- Exercise goal: Only the pictures are to be dropped; the rest of the data below is to be duplicated exactly.

Dataset records
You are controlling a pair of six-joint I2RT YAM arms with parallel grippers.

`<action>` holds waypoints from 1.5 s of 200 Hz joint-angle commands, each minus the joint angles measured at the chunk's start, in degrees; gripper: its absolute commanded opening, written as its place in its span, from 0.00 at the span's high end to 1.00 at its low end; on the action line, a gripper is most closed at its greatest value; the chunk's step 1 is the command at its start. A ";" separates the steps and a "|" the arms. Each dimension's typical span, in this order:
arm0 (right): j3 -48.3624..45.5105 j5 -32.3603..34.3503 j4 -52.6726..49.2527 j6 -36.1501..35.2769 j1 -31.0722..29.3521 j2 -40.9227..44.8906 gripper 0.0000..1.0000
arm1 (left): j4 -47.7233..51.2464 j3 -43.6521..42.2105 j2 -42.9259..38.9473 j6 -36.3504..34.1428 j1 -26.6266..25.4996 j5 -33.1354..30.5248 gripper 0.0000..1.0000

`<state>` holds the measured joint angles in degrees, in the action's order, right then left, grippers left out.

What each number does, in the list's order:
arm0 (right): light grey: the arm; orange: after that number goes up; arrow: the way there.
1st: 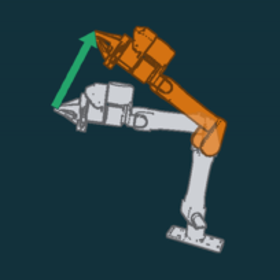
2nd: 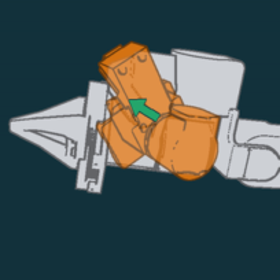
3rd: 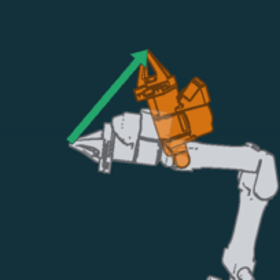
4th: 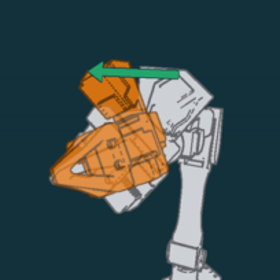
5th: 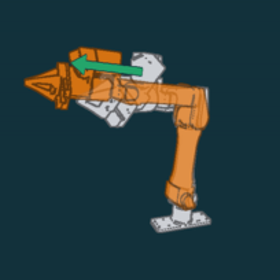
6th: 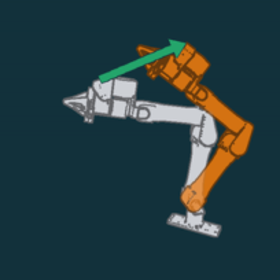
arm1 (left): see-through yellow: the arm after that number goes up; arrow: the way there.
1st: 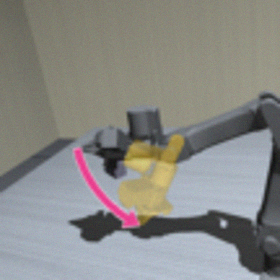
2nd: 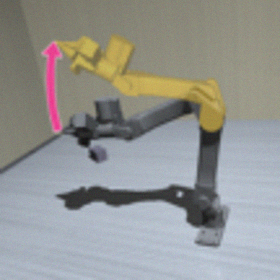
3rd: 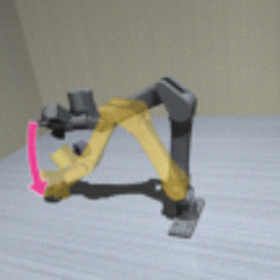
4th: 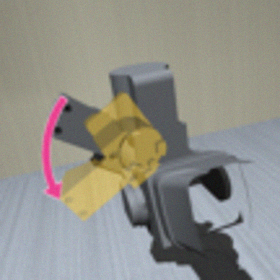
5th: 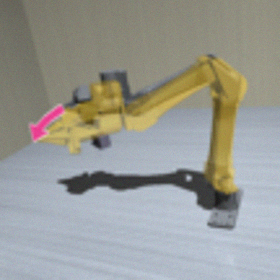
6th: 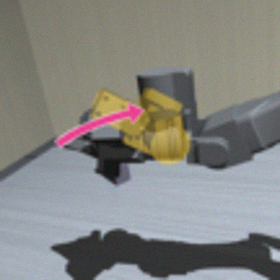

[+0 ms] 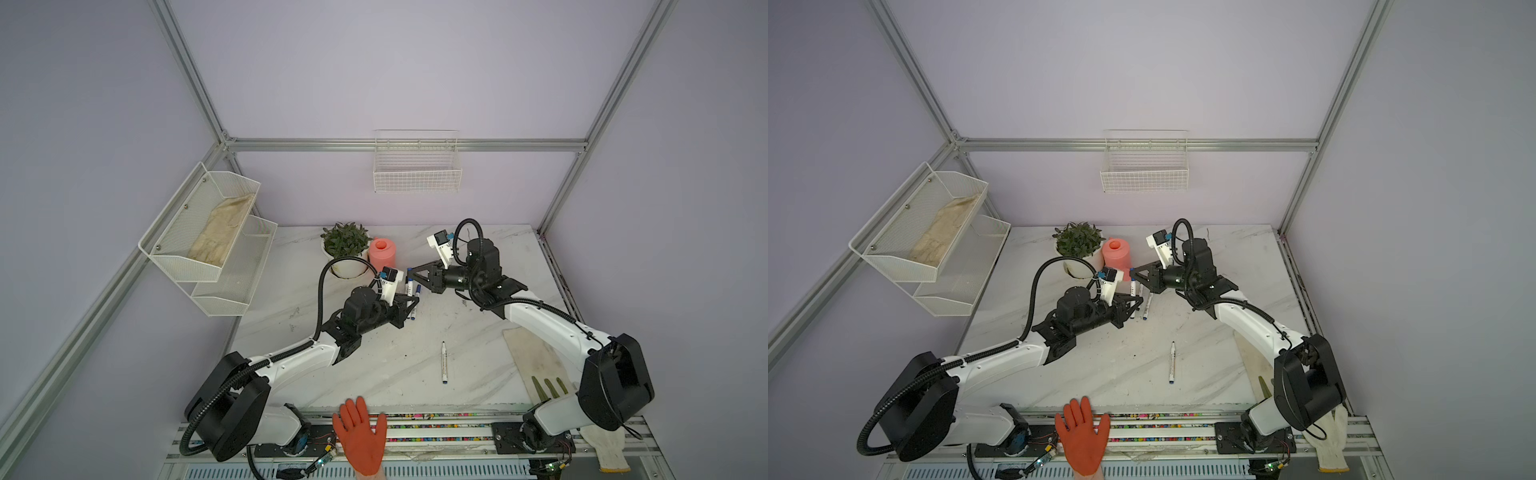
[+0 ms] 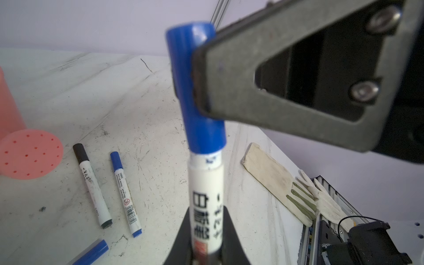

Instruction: Insert the pens into the pen caps

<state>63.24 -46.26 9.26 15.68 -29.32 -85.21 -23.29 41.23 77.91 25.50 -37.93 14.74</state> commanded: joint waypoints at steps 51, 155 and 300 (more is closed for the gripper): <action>-1.40 -11.78 -16.92 -3.96 -0.66 -2.13 1.00 | -19.90 3.63 4.58 -0.15 2.71 -11.84 1.00; 1.09 -6.38 -22.76 -8.11 -1.06 -3.41 1.00 | -27.95 -0.85 3.58 -14.49 1.06 -18.76 1.00; 4.72 2.25 -19.54 -7.48 -1.00 1.34 0.91 | -35.39 -6.74 5.76 -22.55 -3.97 -19.11 1.00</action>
<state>68.77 -43.90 -2.96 8.60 -29.39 -84.68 -45.45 35.83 85.32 5.30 -41.93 -1.80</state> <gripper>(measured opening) 0.132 0.135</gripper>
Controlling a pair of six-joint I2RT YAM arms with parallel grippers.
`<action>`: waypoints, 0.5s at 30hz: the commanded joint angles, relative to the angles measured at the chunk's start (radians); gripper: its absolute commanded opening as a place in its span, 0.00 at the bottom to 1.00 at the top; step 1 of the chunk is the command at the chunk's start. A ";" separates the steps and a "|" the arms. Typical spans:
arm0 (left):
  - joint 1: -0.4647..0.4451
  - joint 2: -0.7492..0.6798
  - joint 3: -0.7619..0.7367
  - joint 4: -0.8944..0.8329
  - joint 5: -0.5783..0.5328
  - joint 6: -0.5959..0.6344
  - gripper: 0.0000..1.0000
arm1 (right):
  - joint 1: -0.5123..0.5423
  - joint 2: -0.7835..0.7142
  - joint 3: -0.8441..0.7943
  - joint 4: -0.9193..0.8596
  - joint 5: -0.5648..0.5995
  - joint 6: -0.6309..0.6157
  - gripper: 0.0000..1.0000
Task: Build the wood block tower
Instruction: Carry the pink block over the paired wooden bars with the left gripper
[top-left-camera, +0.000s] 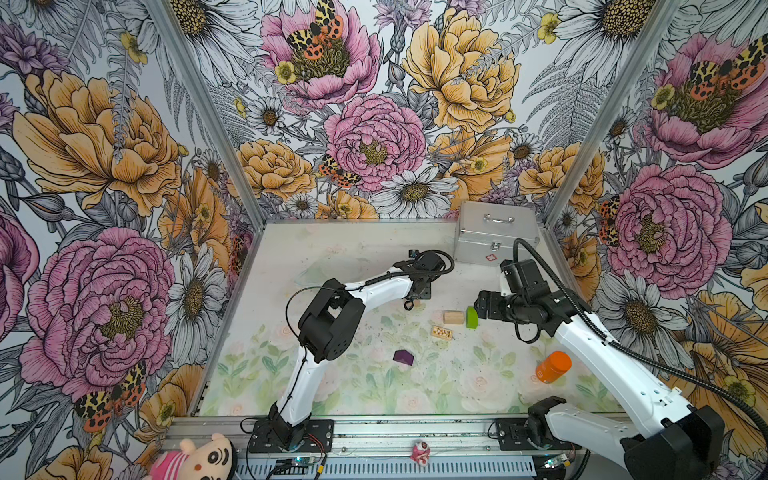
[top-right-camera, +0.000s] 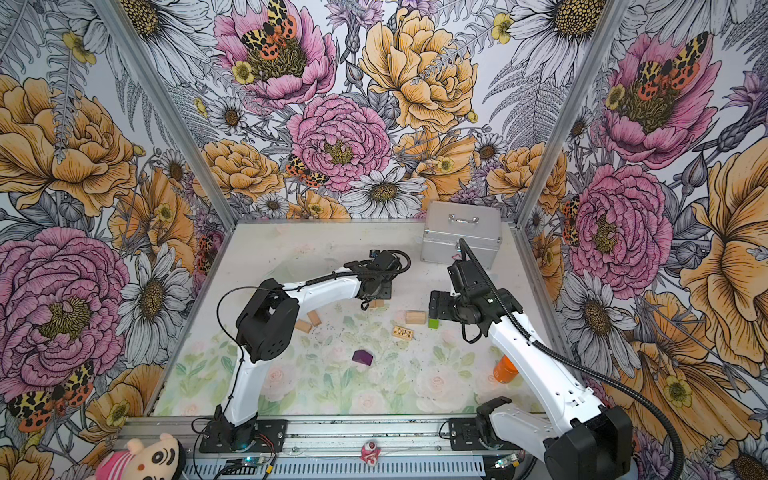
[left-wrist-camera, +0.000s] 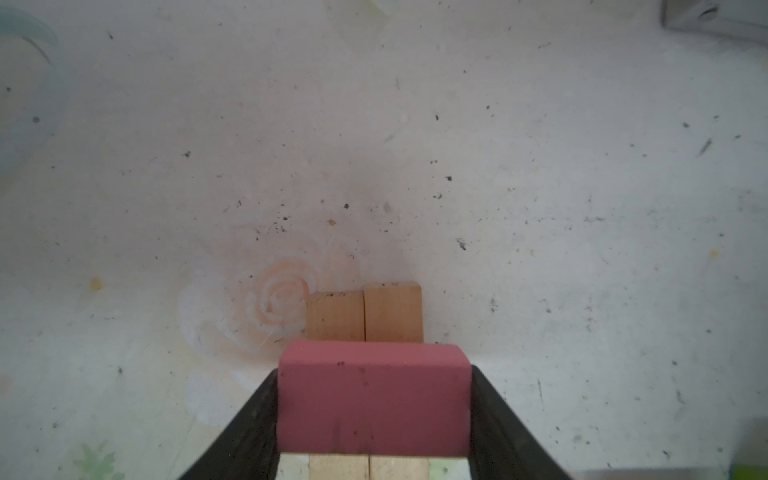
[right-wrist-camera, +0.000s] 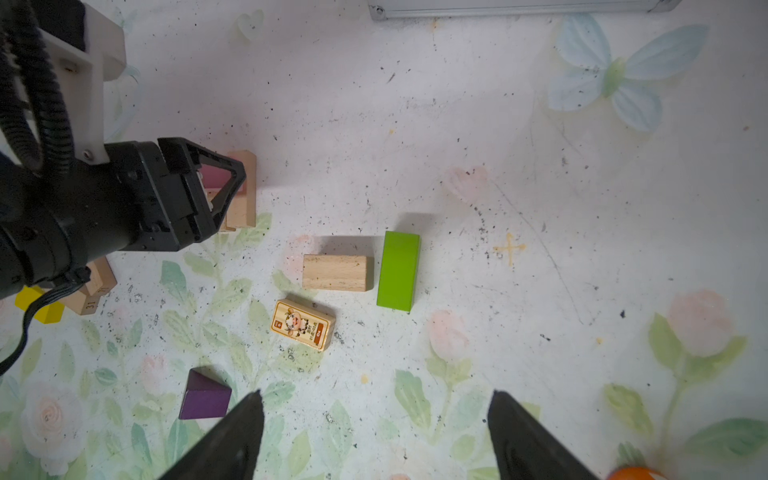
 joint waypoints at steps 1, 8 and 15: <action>0.014 0.025 0.037 -0.005 0.019 0.023 0.55 | -0.009 0.001 -0.007 0.000 0.001 -0.010 0.87; 0.027 0.050 0.058 -0.006 0.033 0.033 0.55 | -0.017 0.008 -0.007 0.000 0.002 -0.010 0.87; 0.031 0.059 0.062 -0.006 0.038 0.036 0.55 | -0.022 0.023 -0.006 0.000 0.003 -0.012 0.87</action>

- Exercise response:
You are controlling a pair of six-joint I2RT YAM arms with parallel grippers.

`<action>` holds waypoints from 1.5 s of 200 Hz joint-angle commands, each minus the joint angles measured at the chunk's start, in degrees; gripper: its absolute commanded opening, written as its place in its span, from 0.00 at the span's high end to 1.00 at its low end; on the action line, a gripper is most closed at its greatest value; the chunk's step 1 is the command at its start. A ";" separates the steps and a "|" the arms. Each dimension's typical span, in this order:
arm0 (right): j3 -48.3624..45.5105 j5 -32.3603..34.3503 j4 -52.6726..49.2527 j6 -36.1501..35.2769 j1 -31.0722..29.3521 j2 -40.9227..44.8906 gripper 0.0000..1.0000
arm1 (left): j4 -47.7233..51.2464 j3 -43.6521..42.2105 j2 -42.9259..38.9473 j6 -36.3504..34.1428 j1 -26.6266..25.4996 j5 -33.1354..30.5248 gripper 0.0000..1.0000

`<state>` holds the measured joint angles in degrees, in the action's order, right then left, grippers left out.

What each number does, in the list's order:
arm0 (right): light grey: the arm; orange: after that number goes up; arrow: the way there.
1st: 
2nd: 
3rd: 
4th: 
5th: 
6th: 
arm1 (left): see-through yellow: the arm after that number goes up; arrow: the way there.
1st: 
2nd: 
3rd: 
4th: 
5th: 
6th: 

[+0 ms] 
[+0 ms] 

Instruction: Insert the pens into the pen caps

<state>63.24 -46.26 9.26 15.68 -29.32 -85.21 -23.29 41.23 77.91 25.50 -37.93 14.74</state> commanded: joint waypoints at steps 51, 155 and 300 (more is closed for the gripper): <action>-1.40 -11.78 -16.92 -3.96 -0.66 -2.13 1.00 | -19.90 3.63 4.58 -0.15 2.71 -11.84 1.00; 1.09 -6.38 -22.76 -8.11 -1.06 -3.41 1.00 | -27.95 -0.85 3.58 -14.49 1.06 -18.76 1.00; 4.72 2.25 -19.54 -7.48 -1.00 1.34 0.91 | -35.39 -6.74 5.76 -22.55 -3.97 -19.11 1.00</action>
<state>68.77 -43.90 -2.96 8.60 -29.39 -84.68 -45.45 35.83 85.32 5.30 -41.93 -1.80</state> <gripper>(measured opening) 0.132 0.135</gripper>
Controlling a pair of six-joint I2RT YAM arms with parallel grippers.
`<action>`: waypoints, 0.5s at 30hz: the commanded joint angles, relative to the angles measured at the chunk's start (radians); gripper: its absolute commanded opening as a place in its span, 0.00 at the bottom to 1.00 at the top; step 1 of the chunk is the command at the chunk's start. A ";" separates the steps and a "|" the arms. Typical spans:
arm0 (left):
  - joint 1: -0.4647..0.4451
  - joint 2: -0.7492..0.6798
  - joint 3: -0.7619..0.7367
  - joint 4: -0.8944..0.8329
  - joint 5: -0.5783..0.5328
  - joint 6: -0.5959..0.6344
  - gripper: 0.0000..1.0000
arm1 (right):
  - joint 1: -0.5123..0.5423
  - joint 2: -0.7835..0.7142
  - joint 3: -0.8441..0.7943
  - joint 4: -0.9193..0.8596
  - joint 5: -0.5648..0.5995
  - joint 6: -0.6309..0.6157
  - gripper: 0.0000..1.0000
Task: Build the wood block tower
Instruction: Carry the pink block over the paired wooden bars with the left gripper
[top-left-camera, +0.000s] 
[top-right-camera, +0.000s] 
[left-wrist-camera, +0.000s] 
[right-wrist-camera, +0.000s] 
 joint waypoints at steps 1, 8 and 15: <action>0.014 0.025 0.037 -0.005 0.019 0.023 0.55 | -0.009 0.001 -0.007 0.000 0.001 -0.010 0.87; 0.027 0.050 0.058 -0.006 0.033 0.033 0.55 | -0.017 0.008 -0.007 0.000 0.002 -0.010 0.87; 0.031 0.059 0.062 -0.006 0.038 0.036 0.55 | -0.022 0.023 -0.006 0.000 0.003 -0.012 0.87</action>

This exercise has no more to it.